As marine assets aim to benefit from digitalized operations, the challenges of keeping them safe and secure from maritime cyber risk has also increased. Spread across a vast network of vessels, ports, logistical and administrative infrastructure, about 90 percent of the goods moved worldwide are carried across the seas.
Like most industries, maritime has become increasingly automated, connected and remotely monitored, according to a blog post from industrial cybersecurity firm, OTORIO. “Not surprisingly, maritime trade has also become a prime target for cyber-attackers. The sector is especially vulnerable owing to its dependence on technology for navigation, communication, and logistics.”
Port and maritime employees often lack the skills to deal with common cyberthreats, leaving them open to social engineering attacks like phishing emails. “Moreover, the legacy OT [operational technology] networks that control the operations of many of the world’s ports are frequently not updated and thus unprepared to meet a concerted cyber onslaught by a well-funded attacker. Through exploiting exposed services like websites, email logins or VPN gateways, attackers can easily gain remote access,” OTORIO added.
The International Maritime Organization (IMO) has also developed various international treaties and other legislation concerning safety and protection of cyber assets, and to reduce maritime cyber risk. “The overall goal is to support a safe and secure shipping industry that is operationally resilient to cyber risks,” said Gisela Vieira, acting head for maritime security at the IMO, in a post published on the ABB website. The IMO is a United Nations agency responsible for regulating the shipping sector.
The IMO identifies common cyber vulnerabilities found onboard existing ships, and on some newbuilds, include obsolete and unsupported operating systems, outdated or lacking antivirus software and protection from malware, and inadequate security configurations and best practices, including ineffective network management and the use of default administrator accounts or passwords.
In addition, shipboard computer networks may lack boundary protection measures and so-called segmentation. Safety-critical equipment and systems are not always connected to shore operations, and adequate access controls for third parties including contractors and service providers may be lacking as well.
“As with maritime accidents and casualties in general, you cannot prevent every incident, but you can prepare and have procedures in place to prevent attacks as far as possible and mitigate impacts,” said Vieira. “The key lies in preparation and risk management, taking into account applicable guidelines, and making sure the right people have responsibility for cyber risk management in shipping companies and ports.”
The IMO has also issued MSC-FAL.1/Circ.3 guidelines on maritime cyber risk management to provide high-level recommendations that help to safeguard shipping from current and emerging cyber threats and vulnerabilities and include functional elements that support effective cyber risk management. The recommendations can be incorporated into existing risk management processes, and are complementary to the safety and security management practices already established by IMO.

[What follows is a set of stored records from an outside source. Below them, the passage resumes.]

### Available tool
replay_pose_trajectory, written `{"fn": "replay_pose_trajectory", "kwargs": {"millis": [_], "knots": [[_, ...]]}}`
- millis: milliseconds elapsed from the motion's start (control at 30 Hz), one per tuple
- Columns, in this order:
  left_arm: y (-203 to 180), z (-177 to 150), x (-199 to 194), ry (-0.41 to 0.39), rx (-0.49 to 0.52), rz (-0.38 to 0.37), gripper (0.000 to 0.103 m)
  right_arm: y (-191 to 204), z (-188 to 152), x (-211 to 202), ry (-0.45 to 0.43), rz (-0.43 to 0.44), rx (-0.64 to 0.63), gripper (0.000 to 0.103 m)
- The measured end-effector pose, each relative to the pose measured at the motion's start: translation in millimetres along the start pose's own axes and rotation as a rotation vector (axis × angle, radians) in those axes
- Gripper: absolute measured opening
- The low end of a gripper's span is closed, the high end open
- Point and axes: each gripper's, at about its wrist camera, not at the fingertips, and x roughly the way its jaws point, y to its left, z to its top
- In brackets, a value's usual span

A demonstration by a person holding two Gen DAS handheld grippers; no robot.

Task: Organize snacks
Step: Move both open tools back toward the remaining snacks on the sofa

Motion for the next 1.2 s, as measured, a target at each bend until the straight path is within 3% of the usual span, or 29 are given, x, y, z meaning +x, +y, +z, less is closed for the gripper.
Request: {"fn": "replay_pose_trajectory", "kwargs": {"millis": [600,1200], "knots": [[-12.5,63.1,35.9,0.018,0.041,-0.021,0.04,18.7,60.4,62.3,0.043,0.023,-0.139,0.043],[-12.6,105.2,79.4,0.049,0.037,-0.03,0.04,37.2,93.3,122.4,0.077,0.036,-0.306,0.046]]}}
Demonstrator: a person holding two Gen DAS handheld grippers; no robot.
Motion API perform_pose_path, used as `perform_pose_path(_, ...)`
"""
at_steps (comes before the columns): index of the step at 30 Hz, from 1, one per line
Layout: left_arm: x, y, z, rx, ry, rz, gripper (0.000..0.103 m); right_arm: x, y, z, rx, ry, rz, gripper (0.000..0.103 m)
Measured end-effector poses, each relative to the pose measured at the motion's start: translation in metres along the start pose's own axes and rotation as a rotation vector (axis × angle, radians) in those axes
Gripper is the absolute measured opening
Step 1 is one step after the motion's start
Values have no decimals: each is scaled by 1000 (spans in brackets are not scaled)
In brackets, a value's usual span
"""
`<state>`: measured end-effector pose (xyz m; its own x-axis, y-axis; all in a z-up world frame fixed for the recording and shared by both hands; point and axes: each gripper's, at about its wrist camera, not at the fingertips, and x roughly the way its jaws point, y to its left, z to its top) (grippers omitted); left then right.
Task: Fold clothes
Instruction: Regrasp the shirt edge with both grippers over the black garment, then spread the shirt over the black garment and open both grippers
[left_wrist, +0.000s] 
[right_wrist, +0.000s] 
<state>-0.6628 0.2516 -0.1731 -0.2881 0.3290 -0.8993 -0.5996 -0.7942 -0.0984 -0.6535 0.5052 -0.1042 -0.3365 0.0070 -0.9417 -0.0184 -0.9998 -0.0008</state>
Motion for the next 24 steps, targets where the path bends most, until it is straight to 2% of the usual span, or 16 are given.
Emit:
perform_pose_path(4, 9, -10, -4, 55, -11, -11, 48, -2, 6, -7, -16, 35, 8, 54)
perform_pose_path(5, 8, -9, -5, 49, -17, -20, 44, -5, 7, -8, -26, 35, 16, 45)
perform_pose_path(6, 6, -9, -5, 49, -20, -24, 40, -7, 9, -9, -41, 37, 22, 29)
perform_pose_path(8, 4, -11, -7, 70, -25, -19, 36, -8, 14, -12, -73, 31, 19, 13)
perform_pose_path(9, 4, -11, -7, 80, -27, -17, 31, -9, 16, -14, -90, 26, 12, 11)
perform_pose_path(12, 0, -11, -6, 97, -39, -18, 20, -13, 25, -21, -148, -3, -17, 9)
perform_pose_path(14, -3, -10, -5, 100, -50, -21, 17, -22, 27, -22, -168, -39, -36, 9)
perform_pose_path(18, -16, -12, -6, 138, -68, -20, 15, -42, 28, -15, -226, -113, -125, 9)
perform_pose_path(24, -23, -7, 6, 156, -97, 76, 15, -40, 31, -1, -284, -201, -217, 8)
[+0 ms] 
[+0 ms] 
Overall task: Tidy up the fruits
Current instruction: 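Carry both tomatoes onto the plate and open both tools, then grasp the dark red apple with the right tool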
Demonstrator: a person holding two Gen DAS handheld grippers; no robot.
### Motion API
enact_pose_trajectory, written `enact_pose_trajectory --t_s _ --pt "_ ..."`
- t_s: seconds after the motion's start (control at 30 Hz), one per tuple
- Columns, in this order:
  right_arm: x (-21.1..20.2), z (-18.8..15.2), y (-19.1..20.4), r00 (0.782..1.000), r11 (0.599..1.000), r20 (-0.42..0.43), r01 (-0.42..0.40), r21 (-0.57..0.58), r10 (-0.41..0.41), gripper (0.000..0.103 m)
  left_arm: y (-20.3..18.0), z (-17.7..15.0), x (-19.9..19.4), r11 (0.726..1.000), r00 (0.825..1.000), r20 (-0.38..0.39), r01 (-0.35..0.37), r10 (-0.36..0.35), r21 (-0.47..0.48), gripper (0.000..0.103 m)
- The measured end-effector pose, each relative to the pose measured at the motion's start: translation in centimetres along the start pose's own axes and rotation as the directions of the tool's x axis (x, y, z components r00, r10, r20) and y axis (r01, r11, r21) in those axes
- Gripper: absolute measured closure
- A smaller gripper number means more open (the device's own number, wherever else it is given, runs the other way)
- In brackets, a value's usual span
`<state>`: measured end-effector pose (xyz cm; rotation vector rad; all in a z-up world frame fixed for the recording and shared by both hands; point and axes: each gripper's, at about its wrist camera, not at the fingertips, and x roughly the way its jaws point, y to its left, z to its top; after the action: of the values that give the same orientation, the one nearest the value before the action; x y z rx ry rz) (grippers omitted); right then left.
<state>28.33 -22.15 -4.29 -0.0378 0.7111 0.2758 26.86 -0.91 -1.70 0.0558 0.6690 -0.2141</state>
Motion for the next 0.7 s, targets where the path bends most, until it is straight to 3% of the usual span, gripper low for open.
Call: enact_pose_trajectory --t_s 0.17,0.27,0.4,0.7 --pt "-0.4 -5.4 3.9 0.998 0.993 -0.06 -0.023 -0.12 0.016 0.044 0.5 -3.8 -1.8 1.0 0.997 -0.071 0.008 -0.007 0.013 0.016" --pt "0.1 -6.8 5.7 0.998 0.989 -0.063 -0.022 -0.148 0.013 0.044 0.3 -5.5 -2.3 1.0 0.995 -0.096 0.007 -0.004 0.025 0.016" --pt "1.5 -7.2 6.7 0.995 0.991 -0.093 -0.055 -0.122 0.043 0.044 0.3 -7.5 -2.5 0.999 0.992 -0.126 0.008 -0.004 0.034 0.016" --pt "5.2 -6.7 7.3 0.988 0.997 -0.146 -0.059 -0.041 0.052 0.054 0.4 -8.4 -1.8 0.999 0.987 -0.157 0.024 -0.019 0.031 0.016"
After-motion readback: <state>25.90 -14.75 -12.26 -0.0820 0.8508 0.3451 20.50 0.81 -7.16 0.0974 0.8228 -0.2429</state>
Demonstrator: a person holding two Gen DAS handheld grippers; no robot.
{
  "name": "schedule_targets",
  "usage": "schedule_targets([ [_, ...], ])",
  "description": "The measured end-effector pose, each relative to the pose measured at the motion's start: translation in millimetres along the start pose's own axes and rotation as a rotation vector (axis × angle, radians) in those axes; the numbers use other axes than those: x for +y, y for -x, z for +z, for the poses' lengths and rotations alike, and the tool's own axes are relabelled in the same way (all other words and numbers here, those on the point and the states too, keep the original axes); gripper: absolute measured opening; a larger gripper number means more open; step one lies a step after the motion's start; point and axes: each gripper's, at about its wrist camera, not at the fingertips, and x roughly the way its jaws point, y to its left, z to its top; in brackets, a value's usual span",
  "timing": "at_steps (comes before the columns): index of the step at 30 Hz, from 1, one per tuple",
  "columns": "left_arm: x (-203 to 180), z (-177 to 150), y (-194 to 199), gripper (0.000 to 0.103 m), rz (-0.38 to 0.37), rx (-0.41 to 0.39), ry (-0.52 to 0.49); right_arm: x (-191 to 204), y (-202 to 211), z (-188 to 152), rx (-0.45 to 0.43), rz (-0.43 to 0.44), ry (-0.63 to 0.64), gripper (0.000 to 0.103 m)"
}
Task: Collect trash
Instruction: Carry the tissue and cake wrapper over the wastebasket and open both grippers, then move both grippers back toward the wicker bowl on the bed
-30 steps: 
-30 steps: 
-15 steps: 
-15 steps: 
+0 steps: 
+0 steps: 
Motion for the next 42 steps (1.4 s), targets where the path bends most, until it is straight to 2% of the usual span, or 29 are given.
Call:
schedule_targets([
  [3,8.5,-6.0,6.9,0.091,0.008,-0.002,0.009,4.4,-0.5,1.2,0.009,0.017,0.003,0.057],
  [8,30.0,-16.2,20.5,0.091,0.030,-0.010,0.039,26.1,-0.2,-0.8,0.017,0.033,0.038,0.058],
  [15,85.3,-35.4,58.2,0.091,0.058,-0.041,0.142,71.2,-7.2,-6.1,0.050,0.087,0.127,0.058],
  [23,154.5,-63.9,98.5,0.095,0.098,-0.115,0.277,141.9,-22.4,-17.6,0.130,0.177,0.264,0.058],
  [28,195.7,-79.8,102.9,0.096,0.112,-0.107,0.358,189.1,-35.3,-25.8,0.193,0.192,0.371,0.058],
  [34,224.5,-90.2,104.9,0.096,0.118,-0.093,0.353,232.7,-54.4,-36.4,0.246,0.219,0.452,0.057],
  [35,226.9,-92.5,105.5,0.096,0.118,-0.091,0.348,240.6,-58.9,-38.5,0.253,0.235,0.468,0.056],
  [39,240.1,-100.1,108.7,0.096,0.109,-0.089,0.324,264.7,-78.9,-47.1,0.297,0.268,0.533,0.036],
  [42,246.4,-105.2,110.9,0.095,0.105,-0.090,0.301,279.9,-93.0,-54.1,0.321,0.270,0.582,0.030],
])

To raise awareness on maritime cyber risk threats and vulnerabilities, companies are required as of Jan. 1, 2021 to demonstrate compliance with IMO Resolution MSC 428(98), documenting that cybersecurity is an integral part of the safety management system.
The Maritime Safety Committee (MSC) also identifies that administrations, classification societies, shipowners and ship operators, ship agents, equipment manufacturers, service providers, ports and port facilities, and all other maritime industry stakeholders should expedite work towards safeguarding shipping from current and emerging cyber threats and vulnerabilities.
To mitigate these and other shortcomings, the IMO advises on practical steps in assessing the cyber risk that companies can take in order to comply with the new resolution. Best practices include identifying the threat environment in order to understand external and internal cyber threats to the ship, clarifying vulnerabilities by developing complete and full inventories of onboard systems, and understanding the consequences of cyber threats to these systems.
Assessing risk exposure by determining the likelihood and impact of vulnerability exploitation by any external or internal hacker is another key step, along with developing protection and detection measures to reduce the likelihood and impact of exploitation. The IMO also recommends establishing prioritized contingency plans and having these at the ready in order to respond to and recover from cyber incidents.
Relating specifically to autonomous vessels, including data sharing between stakeholders, the IMO has issued guidelines for trials of MASS (Maritime Autonomous Surface Ships) in its circular MSC.1-Circ.1604. “Among other things, the guidelines stipulate that appropriate steps should be taken to ensure sufficient cyber risk management of the systems and infrastructure used when conducting MASS trials,” Vieira added.
The recent incident of one of the largest container ships in the world, Ever Given, getting lodged across the Suez Canal, is a “powerful example of the fragility of global supply chains that are vital to the world economy,” wrote Jennifer Bisceglie, CEO and founder of Interos in a blog post. “These crises point to the need for government agencies and private sector organizations to prioritize operational resilience – the state of fortified, redundancy and intelligence-driven stability created through smart supply chain risk management,” she added.
Earlier this year, the U.S. released its National Maritime Cybersecurity Plan to promote prosperity through information and intelligence sharing and preserving and increasing the nation’s cyber workforce. It aims to defend the American economy through enhanced cybersecurity coordination, policies and practices, aimed at mitigating risks to the maritime sub-sector.